Dissidents have also emerged in increasingly diverse fields, among businessmen, in the new blogosphere, even among cartoonists and cinematographers. At the same time, because the vast majority of Syrians are silent or not yet politically educated, the opposition is almost as much of an elite minority as those in power. And Syrian activists remain so vulnerable to harassment, punishment, or banishment that their leverage is limited.

Despite the vaunted position he holds among the opposition, Turk comes under fire from colleagues for being too outspoken, even inflammatory. But he, in turn, is disdainful of fellow dissidents for not taking a bigger leap in challenging the regime.

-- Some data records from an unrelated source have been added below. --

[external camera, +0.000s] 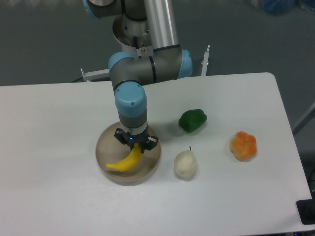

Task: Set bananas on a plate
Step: 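Open the gripper to release the banana on the plate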

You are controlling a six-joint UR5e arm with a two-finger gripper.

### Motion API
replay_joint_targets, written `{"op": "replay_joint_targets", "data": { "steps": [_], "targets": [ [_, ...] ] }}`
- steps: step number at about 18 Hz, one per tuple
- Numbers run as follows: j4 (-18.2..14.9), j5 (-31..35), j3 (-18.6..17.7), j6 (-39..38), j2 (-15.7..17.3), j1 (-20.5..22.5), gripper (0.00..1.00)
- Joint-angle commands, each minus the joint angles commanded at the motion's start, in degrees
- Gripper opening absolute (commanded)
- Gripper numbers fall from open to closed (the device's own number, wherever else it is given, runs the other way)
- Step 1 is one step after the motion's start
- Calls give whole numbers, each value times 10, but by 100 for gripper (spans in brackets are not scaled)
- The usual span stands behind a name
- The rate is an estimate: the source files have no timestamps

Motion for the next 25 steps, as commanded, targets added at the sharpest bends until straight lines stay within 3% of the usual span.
{"op": "replay_joint_targets", "data": {
  "steps": [22,25],
  "targets": [
    [3,4,0,7,-16,-1,43],
    [2,4,6,9,-11,0,86]
  ]
}}
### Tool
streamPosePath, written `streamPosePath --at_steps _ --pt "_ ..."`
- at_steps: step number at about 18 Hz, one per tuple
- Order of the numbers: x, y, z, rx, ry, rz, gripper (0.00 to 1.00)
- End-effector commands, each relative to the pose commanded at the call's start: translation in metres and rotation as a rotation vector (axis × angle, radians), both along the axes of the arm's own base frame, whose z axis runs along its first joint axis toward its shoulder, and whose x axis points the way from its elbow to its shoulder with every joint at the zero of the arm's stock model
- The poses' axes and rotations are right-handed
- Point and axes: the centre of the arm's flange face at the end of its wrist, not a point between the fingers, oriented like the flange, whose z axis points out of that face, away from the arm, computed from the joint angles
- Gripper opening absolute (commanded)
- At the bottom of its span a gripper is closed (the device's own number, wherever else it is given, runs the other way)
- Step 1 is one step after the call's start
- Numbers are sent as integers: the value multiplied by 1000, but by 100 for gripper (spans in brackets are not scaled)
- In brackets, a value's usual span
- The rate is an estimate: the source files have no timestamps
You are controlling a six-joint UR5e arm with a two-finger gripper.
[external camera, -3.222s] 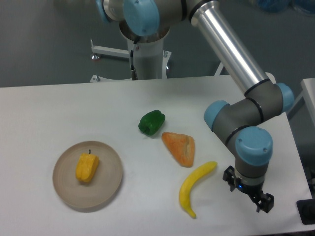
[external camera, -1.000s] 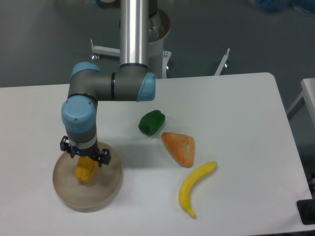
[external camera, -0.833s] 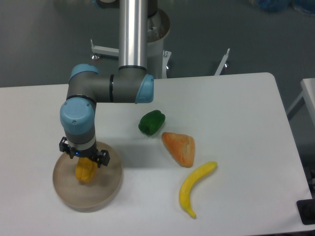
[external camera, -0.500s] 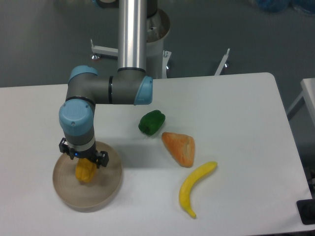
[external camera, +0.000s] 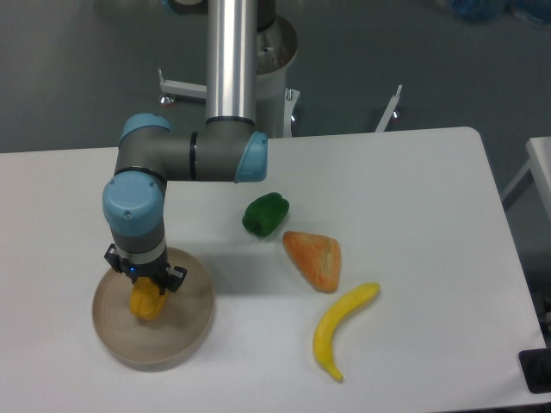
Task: Pick up the yellow pepper from the plate
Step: 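Lift the yellow pepper off the plate and carry it toward the banana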
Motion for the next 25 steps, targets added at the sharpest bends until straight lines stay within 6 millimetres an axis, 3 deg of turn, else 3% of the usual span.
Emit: streamPosePath --at_steps 4,13,17,20,25 --pt "-33 -11 27 32 21 -43 40" --pt "-166 -49 63 68 105 -105 40" --pt "-213 -67 68 68 139 -168 40" --pt "-242 -80 69 54 169 -195 40" --pt "-267 -90 67 26 203 -235 40"
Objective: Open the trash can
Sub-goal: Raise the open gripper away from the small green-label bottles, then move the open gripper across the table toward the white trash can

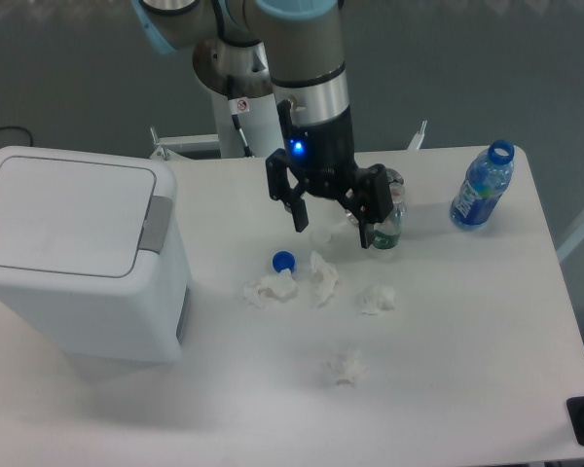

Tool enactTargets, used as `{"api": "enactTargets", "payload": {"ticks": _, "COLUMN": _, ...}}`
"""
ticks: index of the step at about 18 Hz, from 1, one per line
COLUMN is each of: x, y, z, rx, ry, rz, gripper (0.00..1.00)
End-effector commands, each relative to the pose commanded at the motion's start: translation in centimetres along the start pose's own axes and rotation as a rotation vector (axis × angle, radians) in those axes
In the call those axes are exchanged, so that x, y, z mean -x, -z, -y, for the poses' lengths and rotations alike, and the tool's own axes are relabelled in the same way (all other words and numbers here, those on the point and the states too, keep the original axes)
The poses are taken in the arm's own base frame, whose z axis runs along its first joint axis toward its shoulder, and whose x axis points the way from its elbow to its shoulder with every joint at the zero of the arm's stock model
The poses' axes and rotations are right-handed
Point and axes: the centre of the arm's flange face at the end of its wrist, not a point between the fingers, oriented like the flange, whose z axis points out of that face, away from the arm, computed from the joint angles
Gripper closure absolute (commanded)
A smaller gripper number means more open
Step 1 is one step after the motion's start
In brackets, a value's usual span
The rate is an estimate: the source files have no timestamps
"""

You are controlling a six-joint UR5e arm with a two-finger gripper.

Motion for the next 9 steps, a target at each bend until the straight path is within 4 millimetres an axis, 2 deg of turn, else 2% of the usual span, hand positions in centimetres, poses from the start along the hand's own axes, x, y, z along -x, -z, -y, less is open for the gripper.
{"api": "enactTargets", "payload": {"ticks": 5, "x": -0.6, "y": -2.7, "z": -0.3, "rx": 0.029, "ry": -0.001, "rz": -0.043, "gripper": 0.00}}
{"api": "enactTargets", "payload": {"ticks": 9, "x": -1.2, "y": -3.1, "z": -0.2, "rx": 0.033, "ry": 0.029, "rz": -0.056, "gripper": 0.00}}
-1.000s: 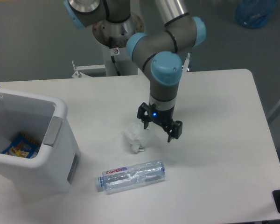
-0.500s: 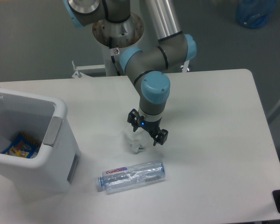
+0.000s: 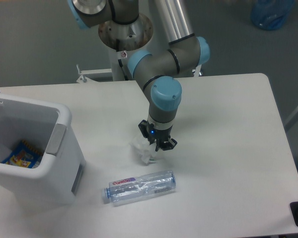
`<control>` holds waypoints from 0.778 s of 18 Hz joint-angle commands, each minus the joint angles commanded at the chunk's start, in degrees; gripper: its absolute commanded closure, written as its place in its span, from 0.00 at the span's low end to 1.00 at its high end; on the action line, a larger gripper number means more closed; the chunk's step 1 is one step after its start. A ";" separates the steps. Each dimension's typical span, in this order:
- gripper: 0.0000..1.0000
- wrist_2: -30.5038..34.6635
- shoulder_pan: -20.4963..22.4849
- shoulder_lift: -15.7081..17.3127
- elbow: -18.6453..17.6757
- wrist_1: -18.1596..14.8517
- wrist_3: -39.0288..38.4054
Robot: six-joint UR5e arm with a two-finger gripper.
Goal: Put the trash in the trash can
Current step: 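Close the gripper on the tissue and lift it, then carry the tissue over the white bin and release it inside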
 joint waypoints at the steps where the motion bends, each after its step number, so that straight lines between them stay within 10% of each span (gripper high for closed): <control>1: 1.00 0.00 0.09 0.00 0.97 -1.76 0.00; 6: 1.00 -0.26 2.10 2.90 5.01 -9.41 0.09; 14: 1.00 -16.31 4.83 4.66 13.27 -9.68 -6.12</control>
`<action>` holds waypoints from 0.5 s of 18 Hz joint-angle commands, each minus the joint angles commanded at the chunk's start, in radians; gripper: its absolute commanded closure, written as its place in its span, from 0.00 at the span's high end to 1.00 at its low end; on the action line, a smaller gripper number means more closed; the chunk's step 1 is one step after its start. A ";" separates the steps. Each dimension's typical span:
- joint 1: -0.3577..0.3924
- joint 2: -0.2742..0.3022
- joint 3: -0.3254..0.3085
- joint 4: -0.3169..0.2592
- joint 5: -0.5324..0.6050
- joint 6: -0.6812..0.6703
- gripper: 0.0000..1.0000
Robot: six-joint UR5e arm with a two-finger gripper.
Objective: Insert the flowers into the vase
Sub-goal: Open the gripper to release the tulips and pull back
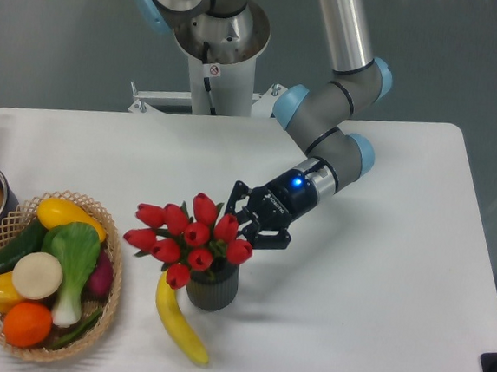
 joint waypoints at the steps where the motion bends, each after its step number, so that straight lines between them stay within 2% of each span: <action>1: 0.006 0.002 -0.002 0.000 0.000 -0.002 0.27; 2: 0.012 0.005 -0.006 0.000 0.000 -0.002 0.27; 3: 0.015 0.005 -0.006 0.002 0.000 0.000 0.32; 5: 0.032 0.008 -0.005 0.005 0.002 0.003 0.62; 6: 0.043 0.015 -0.005 0.006 0.002 0.006 0.83; 7: 0.048 0.024 -0.006 0.005 0.002 0.005 0.93; 9: 0.061 0.044 -0.006 0.003 0.006 0.000 0.99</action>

“The opposition doesn’t yet have a compass,” Turk said, as he began sipping a small cup of espresso. “It’s really bad that some in the opposition are afraid. When they express their opinions, they do it in a way that avoids angering officials.

“Unjust Arab regimes are living in their last stage,” he added. “But I don’t think this opposition will be able to change the system. And what the Damascus Declaration created is not an authority that can replace the regime.”

If the current opposition is not an alternative, I asked Turk if he felt he had wasted his life in protest and in prison—and also how he could be so confident of transformation in the future.

“The regime will eventually collapse on its own, due to isolation internally and internationally. Its own forces will dissolve. That’s what happened in the Soviet Union and Czechoslovakia,” Turk explained.